In 1984, The Nature Conservancy of California, recognizing the intense concentration of unique and rare species supported on the Plateau lands, purchased 3,100 acres in two parcels from the owner, KACOR (a subsidiary of Kaiser Steel). The intervening lands were targeted for later conservation purchase.
In the late 1980’s, however, Ranpac Inc. of Temecula purchased 4,000 acres comprising most of the intervening lands and prepared a specific plan for approximately 4,000 homes. A citizens’ group, Preserve Our Plateau, formed to try and protect the property from development. Purchase money was sought to buy the land back from Ranpac, who was agreeable to a sale. Awareness and moral support was widespread, but funds were scarce; county, state and national agencies were unable to secure enough for a purchase.
Seeking extensive and significant off-site mitigation opportunities for a new, large storage reservoir planned in the region, Metropolitan Water District of Southern California (MWD) approached the organization with an offer to provide $15.4 million towards a purchase in exchange for mitigation credits for their future Eastside Reservoir Project. The County of Riverside nearly matched that funding with $15 million; the State of California’s Wildlife Conservation Board provided $5 million from Proposition 117 (Mountain Lion Initiative) funds. The Nature Conservancy handled negotiations and provided closing costs. Each entity purchased its own property, but the entire site - known collectively as the Santa Rosa Plateau Ecological Reserve - is managed as one biological unit.
The four landowners (the state, county, MWD, and The Nature Conservancy), and the U.S. Fish and Wildlife Service (which owns no land on the Plateau, but has an interest in its rare and endangered species) signed a cooperative management agreement and today meet monthly to oversee management of the Reserve. Biological resource management, including a prescribed fire program and habitat restoration, is conducted by The Nature Conservancy while visitor management, including a Visitor Center and 40-mile trail system, is conducted by Riverside County Regional Park and Open-Space District. Metropolitan Water District of Southern California provides an education grant which allows over 5,000 local grade school children to visit and become inspired by one of their communities’’ most outstanding resources.
Additional purchases have now expanded the Plateau’s protected size to nearly 8,500 acres.

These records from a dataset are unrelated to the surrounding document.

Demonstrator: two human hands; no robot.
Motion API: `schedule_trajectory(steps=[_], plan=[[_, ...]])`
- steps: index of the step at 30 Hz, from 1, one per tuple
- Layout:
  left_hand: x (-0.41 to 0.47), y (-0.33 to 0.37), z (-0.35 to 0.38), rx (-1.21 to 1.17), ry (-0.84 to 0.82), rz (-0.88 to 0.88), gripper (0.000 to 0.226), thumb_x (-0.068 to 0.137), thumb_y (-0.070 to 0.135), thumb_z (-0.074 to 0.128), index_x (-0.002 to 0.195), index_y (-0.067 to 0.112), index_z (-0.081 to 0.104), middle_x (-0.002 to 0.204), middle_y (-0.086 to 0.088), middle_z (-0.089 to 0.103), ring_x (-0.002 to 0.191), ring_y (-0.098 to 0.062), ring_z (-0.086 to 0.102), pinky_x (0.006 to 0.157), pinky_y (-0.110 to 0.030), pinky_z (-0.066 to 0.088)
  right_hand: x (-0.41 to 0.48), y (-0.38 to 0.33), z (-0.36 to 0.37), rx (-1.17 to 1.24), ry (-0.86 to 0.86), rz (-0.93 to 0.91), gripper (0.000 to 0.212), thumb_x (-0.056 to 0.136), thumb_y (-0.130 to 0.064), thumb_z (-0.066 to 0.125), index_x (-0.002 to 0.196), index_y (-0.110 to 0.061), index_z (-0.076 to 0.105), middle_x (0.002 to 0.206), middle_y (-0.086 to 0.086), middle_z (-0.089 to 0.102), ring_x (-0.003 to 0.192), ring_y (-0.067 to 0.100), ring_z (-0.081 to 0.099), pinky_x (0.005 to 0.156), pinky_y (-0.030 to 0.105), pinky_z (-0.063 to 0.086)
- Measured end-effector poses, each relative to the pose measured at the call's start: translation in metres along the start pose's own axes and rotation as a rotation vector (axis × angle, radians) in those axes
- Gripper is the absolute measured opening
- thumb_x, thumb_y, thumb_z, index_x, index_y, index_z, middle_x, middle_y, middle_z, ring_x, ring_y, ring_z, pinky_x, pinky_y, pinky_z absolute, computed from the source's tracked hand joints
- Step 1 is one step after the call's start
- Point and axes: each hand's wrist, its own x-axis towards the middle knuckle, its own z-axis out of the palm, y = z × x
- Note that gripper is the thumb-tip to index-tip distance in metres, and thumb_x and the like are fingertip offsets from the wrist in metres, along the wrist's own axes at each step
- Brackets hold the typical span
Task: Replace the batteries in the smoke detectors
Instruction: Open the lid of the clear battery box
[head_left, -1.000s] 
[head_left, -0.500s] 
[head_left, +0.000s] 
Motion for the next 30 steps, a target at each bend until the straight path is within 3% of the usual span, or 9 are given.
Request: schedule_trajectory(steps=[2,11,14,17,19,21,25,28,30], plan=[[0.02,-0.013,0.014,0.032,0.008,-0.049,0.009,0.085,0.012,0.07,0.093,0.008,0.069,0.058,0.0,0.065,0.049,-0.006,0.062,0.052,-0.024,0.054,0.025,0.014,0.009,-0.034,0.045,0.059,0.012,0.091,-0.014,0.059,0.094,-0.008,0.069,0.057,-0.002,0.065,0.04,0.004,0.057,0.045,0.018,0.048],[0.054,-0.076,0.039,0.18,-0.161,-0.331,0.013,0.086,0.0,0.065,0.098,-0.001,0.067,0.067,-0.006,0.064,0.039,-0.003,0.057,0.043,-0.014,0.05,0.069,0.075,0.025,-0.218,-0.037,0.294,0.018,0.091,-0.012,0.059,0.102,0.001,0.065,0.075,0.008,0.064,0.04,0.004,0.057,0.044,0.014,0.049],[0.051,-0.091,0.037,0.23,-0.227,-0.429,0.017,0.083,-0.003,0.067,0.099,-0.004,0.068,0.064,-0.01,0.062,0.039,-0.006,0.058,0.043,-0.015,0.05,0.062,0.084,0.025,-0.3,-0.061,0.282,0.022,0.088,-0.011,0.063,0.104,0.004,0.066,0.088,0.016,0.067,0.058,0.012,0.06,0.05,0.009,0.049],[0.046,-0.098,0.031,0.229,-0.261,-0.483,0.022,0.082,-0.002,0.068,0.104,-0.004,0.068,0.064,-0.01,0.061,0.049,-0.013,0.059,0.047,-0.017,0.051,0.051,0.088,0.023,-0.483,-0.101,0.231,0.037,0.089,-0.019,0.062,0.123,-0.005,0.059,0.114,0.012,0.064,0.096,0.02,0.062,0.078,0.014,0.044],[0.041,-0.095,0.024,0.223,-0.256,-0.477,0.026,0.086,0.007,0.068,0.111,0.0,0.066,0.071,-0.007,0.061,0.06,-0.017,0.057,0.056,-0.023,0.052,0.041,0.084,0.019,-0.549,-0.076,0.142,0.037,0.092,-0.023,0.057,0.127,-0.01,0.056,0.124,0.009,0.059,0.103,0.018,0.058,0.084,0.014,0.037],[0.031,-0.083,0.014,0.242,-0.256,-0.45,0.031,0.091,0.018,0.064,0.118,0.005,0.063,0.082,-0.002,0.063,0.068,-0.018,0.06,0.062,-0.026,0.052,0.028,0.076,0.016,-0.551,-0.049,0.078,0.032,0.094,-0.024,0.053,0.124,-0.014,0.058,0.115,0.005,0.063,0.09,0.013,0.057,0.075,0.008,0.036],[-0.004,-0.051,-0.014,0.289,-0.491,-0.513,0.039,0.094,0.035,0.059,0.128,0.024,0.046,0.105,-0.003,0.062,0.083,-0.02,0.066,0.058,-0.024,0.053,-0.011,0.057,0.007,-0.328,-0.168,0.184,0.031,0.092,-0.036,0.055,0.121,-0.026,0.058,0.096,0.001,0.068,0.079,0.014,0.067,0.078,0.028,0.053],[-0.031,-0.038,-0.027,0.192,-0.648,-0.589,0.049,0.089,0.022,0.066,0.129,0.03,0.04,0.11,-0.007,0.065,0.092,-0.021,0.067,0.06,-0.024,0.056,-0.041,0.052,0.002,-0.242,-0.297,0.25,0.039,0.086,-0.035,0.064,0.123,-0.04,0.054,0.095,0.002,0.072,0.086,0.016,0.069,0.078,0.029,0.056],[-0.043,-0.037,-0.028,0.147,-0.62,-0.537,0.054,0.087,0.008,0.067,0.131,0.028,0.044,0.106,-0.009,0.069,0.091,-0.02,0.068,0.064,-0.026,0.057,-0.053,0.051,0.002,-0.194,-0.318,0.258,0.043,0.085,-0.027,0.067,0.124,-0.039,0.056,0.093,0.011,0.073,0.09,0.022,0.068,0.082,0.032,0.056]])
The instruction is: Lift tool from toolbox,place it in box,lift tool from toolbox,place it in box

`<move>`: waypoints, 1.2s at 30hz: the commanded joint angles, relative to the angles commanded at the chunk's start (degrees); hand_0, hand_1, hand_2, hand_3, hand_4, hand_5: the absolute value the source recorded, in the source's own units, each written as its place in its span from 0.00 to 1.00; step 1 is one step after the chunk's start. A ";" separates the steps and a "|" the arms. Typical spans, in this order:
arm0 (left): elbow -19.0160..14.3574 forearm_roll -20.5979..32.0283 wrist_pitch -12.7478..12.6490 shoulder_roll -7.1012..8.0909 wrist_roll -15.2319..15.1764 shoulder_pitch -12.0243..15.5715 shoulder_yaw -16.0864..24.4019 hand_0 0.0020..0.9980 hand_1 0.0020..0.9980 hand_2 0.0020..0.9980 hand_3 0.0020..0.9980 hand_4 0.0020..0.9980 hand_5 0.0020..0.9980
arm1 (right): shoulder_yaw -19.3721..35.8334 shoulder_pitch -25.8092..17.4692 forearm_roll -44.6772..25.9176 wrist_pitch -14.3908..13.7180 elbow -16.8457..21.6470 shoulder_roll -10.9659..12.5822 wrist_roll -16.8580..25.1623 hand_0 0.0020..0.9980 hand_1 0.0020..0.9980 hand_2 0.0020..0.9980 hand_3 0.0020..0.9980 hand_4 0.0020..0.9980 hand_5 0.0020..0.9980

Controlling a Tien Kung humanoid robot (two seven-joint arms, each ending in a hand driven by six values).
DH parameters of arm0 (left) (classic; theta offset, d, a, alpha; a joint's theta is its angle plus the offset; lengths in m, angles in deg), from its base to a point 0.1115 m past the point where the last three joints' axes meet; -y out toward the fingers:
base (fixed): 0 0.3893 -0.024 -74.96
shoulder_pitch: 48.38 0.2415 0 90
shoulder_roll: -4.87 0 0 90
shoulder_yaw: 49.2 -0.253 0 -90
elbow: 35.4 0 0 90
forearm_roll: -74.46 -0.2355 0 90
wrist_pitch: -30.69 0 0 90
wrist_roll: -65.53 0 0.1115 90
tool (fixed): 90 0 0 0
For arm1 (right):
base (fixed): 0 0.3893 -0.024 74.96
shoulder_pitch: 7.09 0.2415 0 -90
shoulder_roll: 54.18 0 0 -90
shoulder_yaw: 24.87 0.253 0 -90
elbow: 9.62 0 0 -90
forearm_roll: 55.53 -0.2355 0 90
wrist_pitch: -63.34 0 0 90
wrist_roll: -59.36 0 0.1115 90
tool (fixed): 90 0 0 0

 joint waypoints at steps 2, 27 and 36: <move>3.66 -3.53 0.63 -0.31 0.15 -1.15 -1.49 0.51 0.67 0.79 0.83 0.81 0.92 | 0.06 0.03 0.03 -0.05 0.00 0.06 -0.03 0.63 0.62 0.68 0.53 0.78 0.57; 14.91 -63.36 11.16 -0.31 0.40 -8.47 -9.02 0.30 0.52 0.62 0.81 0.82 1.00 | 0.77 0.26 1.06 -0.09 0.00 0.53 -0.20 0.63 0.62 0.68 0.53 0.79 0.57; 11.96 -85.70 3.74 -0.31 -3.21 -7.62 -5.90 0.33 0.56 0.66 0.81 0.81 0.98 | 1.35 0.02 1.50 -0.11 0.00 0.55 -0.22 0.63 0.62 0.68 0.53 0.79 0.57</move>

Annually, more than 40,000 day-use visitors travel to the Reserve for hiking, nature study, photography, etc. Visitors may also use designated trails for horseback riding and mountain biking.
Of the more than 120 sensitive species of plants and animals in the Inland Empire, 59 of them can be found on the Santa Rosa Plateau. Red-legged frogs, California newts, and southwestern pond turtles survive in bedrock-lined pools of the stream system, much of which is under restoration. Native wildflowers, some nationally endangered, draw thousands of spring visitors. Vernal pools, the seasonal, shallow ponds which collect on rare volcanic soils, support endemic fairy shrimp and wintering waterfowl. Engelmann oaks, a vanishing, simi-deciduous species with blue-gray leaves and contorted branches, are found in abundance among the rolling grasslands. Badgers, horned lizards, mountain lions, bobcats, gray fox and deer are found on the Plateau, as are more than 180 species of birds.